[TASK REQUIREMENTS]
For this exercise, write out the whole listing below exactly, omitting its images.

Segment Open

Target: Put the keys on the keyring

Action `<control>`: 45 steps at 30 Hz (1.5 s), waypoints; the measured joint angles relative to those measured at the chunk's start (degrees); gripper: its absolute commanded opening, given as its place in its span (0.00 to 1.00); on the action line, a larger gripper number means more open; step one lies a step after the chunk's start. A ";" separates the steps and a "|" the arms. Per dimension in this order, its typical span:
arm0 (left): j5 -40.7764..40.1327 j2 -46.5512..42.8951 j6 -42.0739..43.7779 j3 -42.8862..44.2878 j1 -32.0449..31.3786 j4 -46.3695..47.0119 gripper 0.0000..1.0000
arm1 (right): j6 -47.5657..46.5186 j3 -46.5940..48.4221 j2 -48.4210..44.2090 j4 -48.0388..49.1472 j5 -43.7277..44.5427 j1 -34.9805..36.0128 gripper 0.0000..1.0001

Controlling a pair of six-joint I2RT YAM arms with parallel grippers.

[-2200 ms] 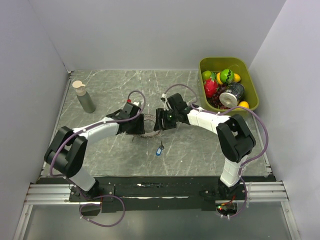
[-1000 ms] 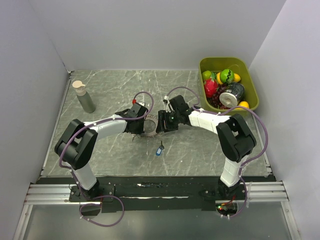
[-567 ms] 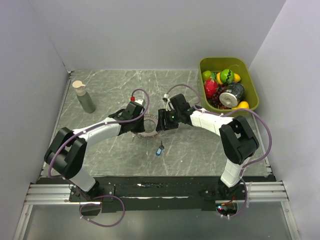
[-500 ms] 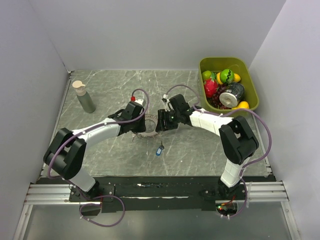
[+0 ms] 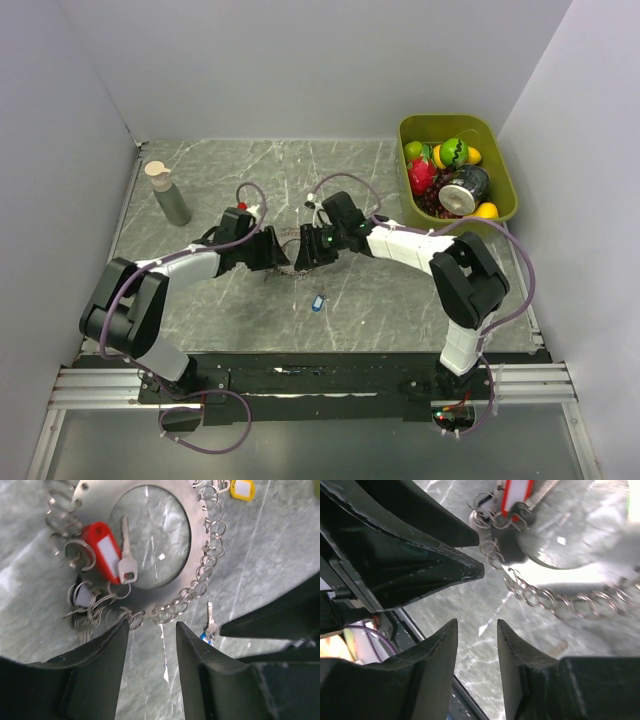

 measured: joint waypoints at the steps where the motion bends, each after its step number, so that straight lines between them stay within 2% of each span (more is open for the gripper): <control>1: 1.40 -0.33 -0.39 -0.96 1.01 0.90 0.46 | 0.50 0.22 0.63 0.57 -0.44 0.09 0.43; 8: 8.70 -1.07 -2.23 -4.07 2.80 5.79 0.42 | 3.96 1.20 6.03 2.21 -1.70 0.28 0.38; 17: 12.50 -0.90 -3.61 -4.42 2.97 9.09 0.41 | 6.36 2.14 8.44 3.28 -1.66 0.28 0.36; 39: 13.00 0.74 -4.02 -4.39 3.30 9.79 0.39 | 8.96 2.67 11.23 4.63 0.68 0.28 0.33; 45: 13.00 0.90 -4.00 -4.31 3.30 9.81 0.39 | 10.54 2.67 12.85 6.91 -0.28 0.28 0.24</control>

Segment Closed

[TASK RESULT]
Target: Put the keys on the keyring

Action `<control>`: 45 steps at 30 Hz (1.5 s), waypoints; the measured joint angles relative to those measured at the chunk's start (degrees); gripper: its absolute commanded opening, given as its place in its span (0.00 to 1.00); on the action line, a larger gripper number means more open; step one lies a step after the chunk's start. A ";" separates the steps and a "|" the arms. Per dimension in this order, its typical span:
arm0 (left): j5 -40.7764..40.1327 j2 -46.5512..42.8951 j6 -42.0739..43.7779 j3 -42.8862..44.2878 j1 -32.0449..31.3786 j4 -46.3695..47.0119 gripper 0.0000..1.0000
arm1 (right): j6 -47.5657..46.5186 j3 -46.5940..48.4221 j2 -48.4210..44.2090 j4 -48.0388..49.1472 j5 -43.7277..44.5427 j1 -34.9805..36.0128 gripper 0.0000..1.0001

Controlling a pair of six-joint I2RT YAM arms with parallel grippers.

[-2200 ms] 
[-1000 ms] 
[-567 ms] 
[-500 ms] 
[+0 ms] 

 measured: joint waypoints at the steps where the motion bends, each after its step number, so that straight lines between them stay within 2% of each span (more is open for the gripper): <control>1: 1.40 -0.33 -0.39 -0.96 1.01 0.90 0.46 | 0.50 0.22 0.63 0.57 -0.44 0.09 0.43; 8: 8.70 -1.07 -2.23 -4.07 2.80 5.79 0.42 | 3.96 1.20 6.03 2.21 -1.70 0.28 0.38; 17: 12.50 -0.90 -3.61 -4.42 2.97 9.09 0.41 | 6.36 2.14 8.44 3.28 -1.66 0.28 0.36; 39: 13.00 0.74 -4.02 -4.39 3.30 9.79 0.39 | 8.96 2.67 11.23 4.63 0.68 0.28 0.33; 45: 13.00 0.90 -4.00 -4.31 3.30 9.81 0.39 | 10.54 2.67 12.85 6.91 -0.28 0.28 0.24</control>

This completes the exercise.